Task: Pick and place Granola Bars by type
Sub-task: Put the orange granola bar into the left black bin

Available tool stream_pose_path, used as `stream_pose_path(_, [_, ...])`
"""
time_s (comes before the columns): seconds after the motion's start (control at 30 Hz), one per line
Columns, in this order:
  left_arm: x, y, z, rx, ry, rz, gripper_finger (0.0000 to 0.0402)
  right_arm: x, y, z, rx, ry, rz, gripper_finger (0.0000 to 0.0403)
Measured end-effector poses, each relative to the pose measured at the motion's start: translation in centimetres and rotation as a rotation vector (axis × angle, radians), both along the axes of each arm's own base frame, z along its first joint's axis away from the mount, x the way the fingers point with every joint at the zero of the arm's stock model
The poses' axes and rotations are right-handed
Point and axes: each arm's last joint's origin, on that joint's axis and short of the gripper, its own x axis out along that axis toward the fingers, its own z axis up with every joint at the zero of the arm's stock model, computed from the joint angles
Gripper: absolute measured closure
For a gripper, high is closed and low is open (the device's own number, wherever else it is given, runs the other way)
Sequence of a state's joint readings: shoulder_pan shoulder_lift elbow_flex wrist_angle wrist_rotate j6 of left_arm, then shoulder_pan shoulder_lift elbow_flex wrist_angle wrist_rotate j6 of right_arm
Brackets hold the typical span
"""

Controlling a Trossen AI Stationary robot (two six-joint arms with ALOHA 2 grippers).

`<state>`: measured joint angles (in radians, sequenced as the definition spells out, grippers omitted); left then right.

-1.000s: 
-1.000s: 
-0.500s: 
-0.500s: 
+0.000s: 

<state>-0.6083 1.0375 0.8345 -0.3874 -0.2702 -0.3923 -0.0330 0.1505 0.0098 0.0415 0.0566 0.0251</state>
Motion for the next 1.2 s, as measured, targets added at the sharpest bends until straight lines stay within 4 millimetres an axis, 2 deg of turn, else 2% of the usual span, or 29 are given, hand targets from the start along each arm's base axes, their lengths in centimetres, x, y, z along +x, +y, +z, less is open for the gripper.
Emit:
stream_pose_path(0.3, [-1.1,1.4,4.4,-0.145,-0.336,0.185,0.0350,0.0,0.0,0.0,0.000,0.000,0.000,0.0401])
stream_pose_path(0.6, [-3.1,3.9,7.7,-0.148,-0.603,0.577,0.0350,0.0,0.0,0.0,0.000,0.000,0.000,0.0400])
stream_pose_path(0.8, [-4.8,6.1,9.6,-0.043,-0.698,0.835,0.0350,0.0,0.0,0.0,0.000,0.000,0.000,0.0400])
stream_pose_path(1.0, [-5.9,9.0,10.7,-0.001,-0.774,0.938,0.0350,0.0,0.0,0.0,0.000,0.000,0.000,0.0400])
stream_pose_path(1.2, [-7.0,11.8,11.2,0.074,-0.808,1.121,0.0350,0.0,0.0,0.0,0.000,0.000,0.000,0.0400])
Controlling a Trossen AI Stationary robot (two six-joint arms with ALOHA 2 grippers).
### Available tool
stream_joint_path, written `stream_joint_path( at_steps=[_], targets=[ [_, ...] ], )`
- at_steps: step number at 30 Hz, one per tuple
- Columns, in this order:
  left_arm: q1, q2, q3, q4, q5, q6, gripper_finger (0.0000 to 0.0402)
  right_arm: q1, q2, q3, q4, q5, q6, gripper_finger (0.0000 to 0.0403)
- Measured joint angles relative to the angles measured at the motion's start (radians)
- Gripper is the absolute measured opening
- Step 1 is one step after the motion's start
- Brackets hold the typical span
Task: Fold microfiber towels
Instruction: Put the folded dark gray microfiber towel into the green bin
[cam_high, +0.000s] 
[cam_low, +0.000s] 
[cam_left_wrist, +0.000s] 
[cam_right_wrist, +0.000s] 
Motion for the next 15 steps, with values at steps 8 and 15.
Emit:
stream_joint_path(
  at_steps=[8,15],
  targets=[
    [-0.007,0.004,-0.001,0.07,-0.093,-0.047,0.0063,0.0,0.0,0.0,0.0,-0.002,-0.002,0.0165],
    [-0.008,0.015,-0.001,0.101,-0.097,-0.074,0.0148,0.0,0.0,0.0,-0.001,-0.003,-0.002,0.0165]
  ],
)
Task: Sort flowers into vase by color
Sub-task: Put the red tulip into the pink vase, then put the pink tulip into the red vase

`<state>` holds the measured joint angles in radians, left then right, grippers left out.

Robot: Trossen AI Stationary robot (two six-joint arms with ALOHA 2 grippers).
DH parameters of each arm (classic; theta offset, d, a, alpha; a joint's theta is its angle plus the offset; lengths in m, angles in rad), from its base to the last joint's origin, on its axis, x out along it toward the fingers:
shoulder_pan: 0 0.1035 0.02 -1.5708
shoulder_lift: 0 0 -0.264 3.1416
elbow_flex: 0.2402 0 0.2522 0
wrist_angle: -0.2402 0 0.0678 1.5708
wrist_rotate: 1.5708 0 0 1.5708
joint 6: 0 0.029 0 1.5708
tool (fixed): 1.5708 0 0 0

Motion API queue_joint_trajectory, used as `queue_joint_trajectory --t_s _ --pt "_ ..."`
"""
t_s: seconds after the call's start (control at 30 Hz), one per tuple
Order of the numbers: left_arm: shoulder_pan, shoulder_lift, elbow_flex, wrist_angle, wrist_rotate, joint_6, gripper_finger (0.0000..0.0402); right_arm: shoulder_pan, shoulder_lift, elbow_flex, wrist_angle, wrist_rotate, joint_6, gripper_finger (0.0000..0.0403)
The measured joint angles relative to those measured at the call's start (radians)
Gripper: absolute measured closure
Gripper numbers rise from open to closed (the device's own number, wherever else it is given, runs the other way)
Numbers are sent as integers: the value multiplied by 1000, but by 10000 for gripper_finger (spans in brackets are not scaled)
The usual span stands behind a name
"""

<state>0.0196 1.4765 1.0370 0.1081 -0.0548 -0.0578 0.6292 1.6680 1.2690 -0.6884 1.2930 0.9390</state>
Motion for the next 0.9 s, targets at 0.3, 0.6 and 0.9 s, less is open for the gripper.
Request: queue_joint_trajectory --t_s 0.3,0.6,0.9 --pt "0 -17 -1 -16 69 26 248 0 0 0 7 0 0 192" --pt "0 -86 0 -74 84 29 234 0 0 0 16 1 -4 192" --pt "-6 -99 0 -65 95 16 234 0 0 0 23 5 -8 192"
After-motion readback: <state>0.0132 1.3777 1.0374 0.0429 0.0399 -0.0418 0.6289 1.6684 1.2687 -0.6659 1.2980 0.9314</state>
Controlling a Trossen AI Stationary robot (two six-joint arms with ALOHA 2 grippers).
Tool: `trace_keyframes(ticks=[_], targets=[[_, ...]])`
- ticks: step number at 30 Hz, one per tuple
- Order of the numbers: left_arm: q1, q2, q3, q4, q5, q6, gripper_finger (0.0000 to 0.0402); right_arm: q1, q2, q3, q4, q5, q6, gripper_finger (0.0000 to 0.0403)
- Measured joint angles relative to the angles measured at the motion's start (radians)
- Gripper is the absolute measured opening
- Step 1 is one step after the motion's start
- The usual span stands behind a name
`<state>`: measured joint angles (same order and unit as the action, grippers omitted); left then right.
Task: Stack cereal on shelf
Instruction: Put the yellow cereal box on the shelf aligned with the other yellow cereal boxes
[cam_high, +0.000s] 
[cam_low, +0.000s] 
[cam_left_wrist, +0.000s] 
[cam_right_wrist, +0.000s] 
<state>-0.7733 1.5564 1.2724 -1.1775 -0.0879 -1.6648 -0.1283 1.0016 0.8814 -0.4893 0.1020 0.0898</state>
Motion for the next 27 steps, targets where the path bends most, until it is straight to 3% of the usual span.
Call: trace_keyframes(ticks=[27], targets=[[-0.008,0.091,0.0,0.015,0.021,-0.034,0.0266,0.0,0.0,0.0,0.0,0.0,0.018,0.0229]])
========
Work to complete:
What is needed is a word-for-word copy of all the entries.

Task output:
Task: Pick and place Granola Bars by type
Sub-task: Put the orange granola bar into the left black bin

Available tool stream_pose_path, used as `stream_pose_path(_, [_, ...])`
"""
time_s (comes before the columns): seconds after the motion's start (control at 30 Hz), one per line
Columns, in this order:
  left_arm: x, y, z, rx, ry, rz, gripper_finger (0.0000 to 0.0402)
  right_arm: x, y, z, rx, ry, rz, gripper_finger (0.0000 to 0.0403)
Measured end-effector poses, each relative to the pose measured at the motion's start: translation in centimetres and rotation as a rotation vector (axis × angle, radians), both along the axes of each arm's own base frame, z along its first joint's axis away from the mount, x the way the fingers point with every joint at the zero of the arm's stock model
The poses' axes and rotations are right-handed
Point and axes: each arm's last joint's origin, on that joint's axis and short of the gripper, its own x axis out along that axis toward the fingers, its own z axis up with every joint at the zero of the arm's stock model, computed from the joint angles
Gripper: absolute measured closure
For a gripper, high is closed and low is open (the device's own number, wherever else it is given, runs the other way)
Sequence of a state's joint readings: shoulder_pan shoulder_lift elbow_flex wrist_angle wrist_rotate j6 of left_arm, then shoulder_pan shoulder_lift elbow_flex wrist_angle wrist_rotate j6 of right_arm
Brackets hold the typical span
"""

Controlling a Trossen AI Stationary robot (two six-joint arms with ALOHA 2 grippers).

`<state>`: measured joint angles (in radians, sequenced as the definition spells out, grippers omitted); left then right.

-1.000s: 
-1.000s: 
-0.500s: 
-0.500s: 
+0.000s: 

<state>-0.6083 1.0375 0.8345 -0.3874 -0.2702 -0.3923 -0.0330 0.1505 0.0098 0.0415 0.0566 0.0251</state>
Motion for the next 1.2 s, as measured, targets added at the sharpest bends until straight lines stay within 4 millimetres an axis, 2 deg of turn, else 2% of the usual span, or 29 are given, hand targets from the start along each arm's base axes, their lengths in centimetres, x, y, z along +x, +y, +z, less is open for the gripper.
Emit:
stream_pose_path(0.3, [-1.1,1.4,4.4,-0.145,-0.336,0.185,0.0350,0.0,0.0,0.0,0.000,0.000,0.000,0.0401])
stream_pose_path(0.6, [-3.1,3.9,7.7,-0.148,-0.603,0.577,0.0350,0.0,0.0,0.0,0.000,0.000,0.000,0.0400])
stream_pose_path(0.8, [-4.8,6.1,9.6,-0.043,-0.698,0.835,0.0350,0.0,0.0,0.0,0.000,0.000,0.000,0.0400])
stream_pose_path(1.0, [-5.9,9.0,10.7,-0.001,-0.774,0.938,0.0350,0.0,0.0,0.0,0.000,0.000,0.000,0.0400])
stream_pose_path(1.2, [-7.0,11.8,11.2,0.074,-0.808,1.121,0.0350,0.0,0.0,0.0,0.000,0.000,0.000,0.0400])
Controlling a Trossen AI Stationary robot (two six-joint arms with ALOHA 2 grippers).
### Available tool
stream_joint_path, written `stream_joint_path( at_steps=[_], targets=[ [_, ...] ], )`
- at_steps: step number at 30 Hz, one per tuple
- Columns, in this order:
  left_arm: q1, q2, q3, q4, q5, q6, gripper_finger (0.0000 to 0.0402)
  right_arm: q1, q2, q3, q4, q5, q6, gripper_finger (0.0000 to 0.0403)
- Measured joint angles relative to the angles measured at the motion's start (radians)
- Gripper is the absolute measured opening
- Step 1 is one step after the motion's start
- Brackets hold the typical span
Task: Fold microfiber towels
Instruction: Put the folded dark gray microfiber towel into the green bin
[cam_high, +0.000s] 
[cam_low, +0.000s] 
[cam_left_wrist, +0.000s] 
[cam_right_wrist, +0.000s] 
Motion for the next 15 steps, with values at steps 8 and 15.
Emit:
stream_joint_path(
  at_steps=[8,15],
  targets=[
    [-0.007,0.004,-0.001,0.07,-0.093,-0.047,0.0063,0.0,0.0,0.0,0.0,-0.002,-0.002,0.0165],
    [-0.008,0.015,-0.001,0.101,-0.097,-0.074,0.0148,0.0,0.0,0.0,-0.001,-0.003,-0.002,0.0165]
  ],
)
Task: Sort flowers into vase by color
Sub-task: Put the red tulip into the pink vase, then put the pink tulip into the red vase

`<state>` holds the measured joint angles in radians, left then right, grippers left out.

Robot: Trossen AI Stationary robot (two six-joint arms with ALOHA 2 grippers).
DH parameters of each arm (classic; theta offset, d, a, alpha; a joint's theta is its angle plus the offset; lengths in m, angles in rad), from its base to the last joint's origin, on its axis, x out along it toward the fingers:
shoulder_pan: 0 0.1035 0.02 -1.5708
shoulder_lift: 0 0 -0.264 3.1416
elbow_flex: 0.2402 0 0.2522 0
wrist_angle: -0.2402 0 0.0678 1.5708
wrist_rotate: 1.5708 0 0 1.5708
joint 6: 0 0.029 0 1.5708
tool (fixed): 1.5708 0 0 0

Motion API queue_joint_trajectory, used as `queue_joint_trajectory --t_s _ --pt "_ ..."`
"""
t_s: seconds after the call's start (control at 30 Hz), one per tuple
Order of the numbers: left_arm: shoulder_pan, shoulder_lift, elbow_flex, wrist_angle, wrist_rotate, joint_6, gripper_finger (0.0000..0.0402); right_arm: shoulder_pan, shoulder_lift, elbow_flex, wrist_angle, wrist_rotate, joint_6, gripper_finger (0.0000..0.0403)
The measured joint angles relative to those measured at the call's start (radians)
Gripper: absolute measured closure
Gripper numbers rise from open to closed (the device's own number, wherever else it is given, runs the other way)
Numbers are sent as integers: the value multiplied by 1000, but by 10000 for gripper_finger (spans in brackets are not scaled)
The usual span stands behind a name
"""

<state>0.0196 1.4765 1.0370 0.1081 -0.0548 -0.0578 0.6292 1.6680 1.2690 -0.6884 1.2930 0.9390</state>
Motion for the next 0.9 s, targets at 0.3, 0.6 and 0.9 s, less is open for the gripper.
Request: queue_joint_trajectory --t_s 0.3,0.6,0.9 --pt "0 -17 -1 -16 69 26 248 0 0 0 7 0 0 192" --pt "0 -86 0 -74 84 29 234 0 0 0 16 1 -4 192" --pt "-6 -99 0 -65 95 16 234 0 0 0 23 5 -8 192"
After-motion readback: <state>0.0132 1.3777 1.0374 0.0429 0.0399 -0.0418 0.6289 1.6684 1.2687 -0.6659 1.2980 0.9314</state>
Controlling a Trossen AI Stationary robot (two six-joint arms with ALOHA 2 grippers).
Tool: `trace_keyframes(ticks=[_], targets=[[_, ...]])`
- ticks: step number at 30 Hz, one per tuple
- Order of the numbers: left_arm: q1, q2, q3, q4, q5, q6, gripper_finger (0.0000 to 0.0402); right_arm: q1, q2, q3, q4, q5, q6, gripper_finger (0.0000 to 0.0403)
- Measured joint angles relative to the angles measured at the motion's start (radians)
- Gripper is the absolute measured opening
- Step 1 is one step after the motion's start
- The usual span stands behind a name
`<state>`: measured joint angles (same order and unit as the action, grippers omitted); left then right.
Task: Stack cereal on shelf
Instruction: Put the yellow cereal box on the shelf aligned with the other yellow cereal boxes
[cam_high, +0.000s] 
[cam_low, +0.000s] 
[cam_left_wrist, +0.000s] 
[cam_right_wrist, +0.000s] 
<state>-0.7733 1.5564 1.2724 -1.1775 -0.0879 -1.6648 -0.1283 1.0016 0.8814 -0.4893 0.1020 0.0898</state>
Motion for the next 27 steps, targets where the path bends most, until it is straight to 3% of the usual span.
Call: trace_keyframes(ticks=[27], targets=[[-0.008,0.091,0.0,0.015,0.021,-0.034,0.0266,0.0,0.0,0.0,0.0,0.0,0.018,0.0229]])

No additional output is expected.